Denmark has announced that it is abandoning the AstraZeneca vaccine, the first European country to do so, amid concerns about very rare but serious blood clots. The rollout of the vaccine has run into problems in several countries, with its use either temporarily suspended or restricted to older age groups.

When concerns first arose over the vaccine’s rare side-effects, Denmark was the first country in Europe to suspend its use. In Thailand, use of the vaccine was suspended last month, before officials judged it safe to proceed, with Health Minister Anutin Charnvirakul going on to confirm it would become the Kingdom’s primary Covid-19 vaccine.

Both the European drugs regulator and the World Health Organisation are standing by the jab, saying the benefits outweigh the risks. However, health officials in Denmark have now decided to ditch it for good.

“Denmark’s vaccination campaign will go ahead without the AstraZeneca vaccine.”

Denmark has reported 2 cases of thrombosis (blood clotting) linked to administration of the AstraZeneca vaccine, one of which proved fatal. The blood clot incidents arose after 140,000 people had received the jab. The Bangkok Post reports that 8% of Denmark’s 5.8 million inhabitants have been fully vaccinated and 17% have received their first dose.
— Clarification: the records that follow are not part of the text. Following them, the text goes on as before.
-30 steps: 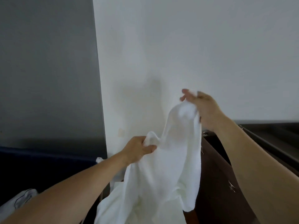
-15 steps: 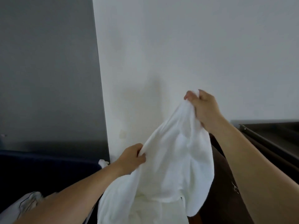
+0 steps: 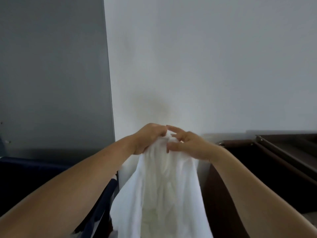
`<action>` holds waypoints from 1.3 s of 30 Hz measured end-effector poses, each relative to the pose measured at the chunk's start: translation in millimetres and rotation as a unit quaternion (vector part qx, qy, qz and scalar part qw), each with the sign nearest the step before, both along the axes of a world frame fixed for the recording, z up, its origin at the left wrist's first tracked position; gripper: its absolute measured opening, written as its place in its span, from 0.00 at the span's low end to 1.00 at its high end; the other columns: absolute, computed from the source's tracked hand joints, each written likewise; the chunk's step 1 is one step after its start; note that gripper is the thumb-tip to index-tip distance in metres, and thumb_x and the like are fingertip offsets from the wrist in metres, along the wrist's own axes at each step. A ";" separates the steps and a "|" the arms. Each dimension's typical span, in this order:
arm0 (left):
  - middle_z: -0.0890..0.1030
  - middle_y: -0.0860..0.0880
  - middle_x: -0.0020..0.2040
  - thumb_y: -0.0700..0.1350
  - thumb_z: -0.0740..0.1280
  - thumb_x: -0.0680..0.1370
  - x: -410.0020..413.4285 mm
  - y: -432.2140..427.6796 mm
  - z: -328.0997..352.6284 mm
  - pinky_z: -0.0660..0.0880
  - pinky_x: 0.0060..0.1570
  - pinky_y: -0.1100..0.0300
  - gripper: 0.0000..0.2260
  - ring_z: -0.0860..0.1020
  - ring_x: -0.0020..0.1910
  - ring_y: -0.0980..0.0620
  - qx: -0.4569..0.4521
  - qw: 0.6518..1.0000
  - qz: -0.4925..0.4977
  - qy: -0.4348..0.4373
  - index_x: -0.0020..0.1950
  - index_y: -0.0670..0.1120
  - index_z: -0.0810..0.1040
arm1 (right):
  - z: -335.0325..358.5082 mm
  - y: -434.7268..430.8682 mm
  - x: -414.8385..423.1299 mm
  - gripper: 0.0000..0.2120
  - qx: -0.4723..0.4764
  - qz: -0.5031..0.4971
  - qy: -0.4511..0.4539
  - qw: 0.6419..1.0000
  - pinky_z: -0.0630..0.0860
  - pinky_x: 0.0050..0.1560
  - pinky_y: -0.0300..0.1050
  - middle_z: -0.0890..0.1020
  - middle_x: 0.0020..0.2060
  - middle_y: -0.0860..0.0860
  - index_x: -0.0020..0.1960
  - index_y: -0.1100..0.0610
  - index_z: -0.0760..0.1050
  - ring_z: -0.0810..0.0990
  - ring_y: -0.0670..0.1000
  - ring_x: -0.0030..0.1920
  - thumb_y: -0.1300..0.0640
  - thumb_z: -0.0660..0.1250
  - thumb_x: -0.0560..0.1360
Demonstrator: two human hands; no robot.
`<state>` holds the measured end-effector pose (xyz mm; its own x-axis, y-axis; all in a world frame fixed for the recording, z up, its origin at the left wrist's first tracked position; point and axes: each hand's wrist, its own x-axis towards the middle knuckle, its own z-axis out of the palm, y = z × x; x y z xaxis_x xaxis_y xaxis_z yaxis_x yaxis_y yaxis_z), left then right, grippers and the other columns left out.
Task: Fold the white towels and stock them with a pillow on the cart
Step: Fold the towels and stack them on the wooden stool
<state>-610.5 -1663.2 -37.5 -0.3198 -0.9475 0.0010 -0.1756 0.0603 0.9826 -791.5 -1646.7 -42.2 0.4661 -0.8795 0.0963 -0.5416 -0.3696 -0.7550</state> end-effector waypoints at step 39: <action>0.77 0.47 0.39 0.37 0.63 0.75 29.0 -32.2 -81.1 0.70 0.36 0.63 0.04 0.74 0.36 0.51 -0.115 0.945 0.064 -0.300 0.42 0.42 0.76 | 58.3 -4.0 -15.8 0.14 -0.102 -0.176 -0.338 0.919 0.72 0.31 0.36 0.76 0.26 0.44 0.34 0.53 0.76 0.74 0.44 0.28 0.60 0.66 0.79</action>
<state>-581.5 -1695.5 -118.6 -0.2100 -0.9755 0.0663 -0.7173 0.1998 0.6675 -807.3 -1650.7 16.1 -0.0701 -0.8959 0.4387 -0.0864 -0.4327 -0.8974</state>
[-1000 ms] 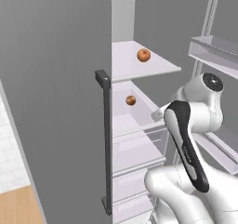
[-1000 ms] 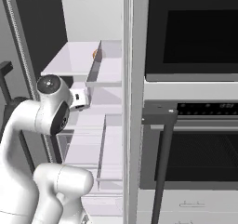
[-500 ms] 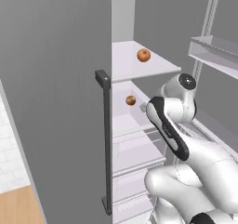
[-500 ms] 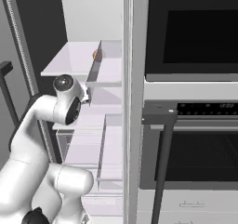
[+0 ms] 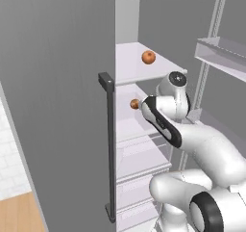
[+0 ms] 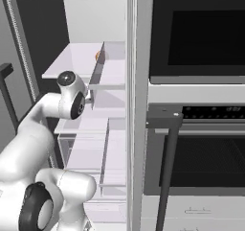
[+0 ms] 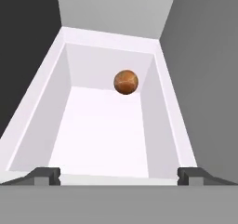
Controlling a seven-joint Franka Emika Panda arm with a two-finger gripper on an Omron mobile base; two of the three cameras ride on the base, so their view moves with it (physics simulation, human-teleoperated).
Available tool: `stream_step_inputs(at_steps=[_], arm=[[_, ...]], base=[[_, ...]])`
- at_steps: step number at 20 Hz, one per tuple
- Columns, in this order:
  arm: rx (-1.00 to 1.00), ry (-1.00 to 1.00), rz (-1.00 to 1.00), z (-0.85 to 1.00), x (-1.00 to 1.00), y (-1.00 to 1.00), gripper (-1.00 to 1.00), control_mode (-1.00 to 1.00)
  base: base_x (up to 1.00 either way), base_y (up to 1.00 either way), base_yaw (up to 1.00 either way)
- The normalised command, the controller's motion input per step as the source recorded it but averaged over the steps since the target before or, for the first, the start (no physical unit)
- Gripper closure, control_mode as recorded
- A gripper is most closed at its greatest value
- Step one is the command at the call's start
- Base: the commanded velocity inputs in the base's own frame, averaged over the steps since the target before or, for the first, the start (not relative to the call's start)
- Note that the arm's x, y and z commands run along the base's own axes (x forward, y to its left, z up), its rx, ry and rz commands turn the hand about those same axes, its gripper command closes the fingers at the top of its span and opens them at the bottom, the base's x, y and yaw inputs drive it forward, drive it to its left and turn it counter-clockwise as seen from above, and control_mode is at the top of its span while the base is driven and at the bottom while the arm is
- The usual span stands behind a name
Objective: Place one onion and one chicken drumstick in each tupperware on the nearby counter, to pack two identical lunches.
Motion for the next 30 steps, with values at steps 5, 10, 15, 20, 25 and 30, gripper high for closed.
stream_step_inputs(at_steps=[5,10,15,20,25,30], arm=[[0.00,0.00,0.00,-0.30,0.42,0.11,-1.00,-1.00],[0.04,0.00,0.00,-0.47,0.48,0.01,-1.00,-1.00],[0.10,0.00,0.00,-0.26,0.33,0.00,-1.00,-1.00],[0.01,0.00,0.00,0.06,0.56,0.00,-1.00,-1.00],[0.00,0.00,0.00,0.00,0.57,0.00,-1.00,-1.00],[0.00,0.00,0.00,-0.23,0.64,0.00,-1.00,-1.00]], base=[[0.00,0.00,0.00],[0.00,0.00,0.00],[0.00,0.00,0.00],[0.00,0.00,0.00],[0.00,0.00,0.00],[0.00,0.00,0.00]])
The country plans to continue its rollout using the Modern and Pfizer-BioNTech vaccines. Officials say they are confident that the availability of other jabs, coupled with the fact that Covid-19 is relatively under control in Denmark, means the country’s mass inoculation can continue without issue.

Meanwhile, AstraZeneca has released a statement acknowledging the decision taken by Danish health authorities.

“We recognise and respect the decision taken by the Danish Health Authority. Implementation and rollout of the vaccine programme is a matter for each country to decide, based on local conditions. We will continue to collaborate with the regulators and local authorities to provide all available data to inform their decisions.”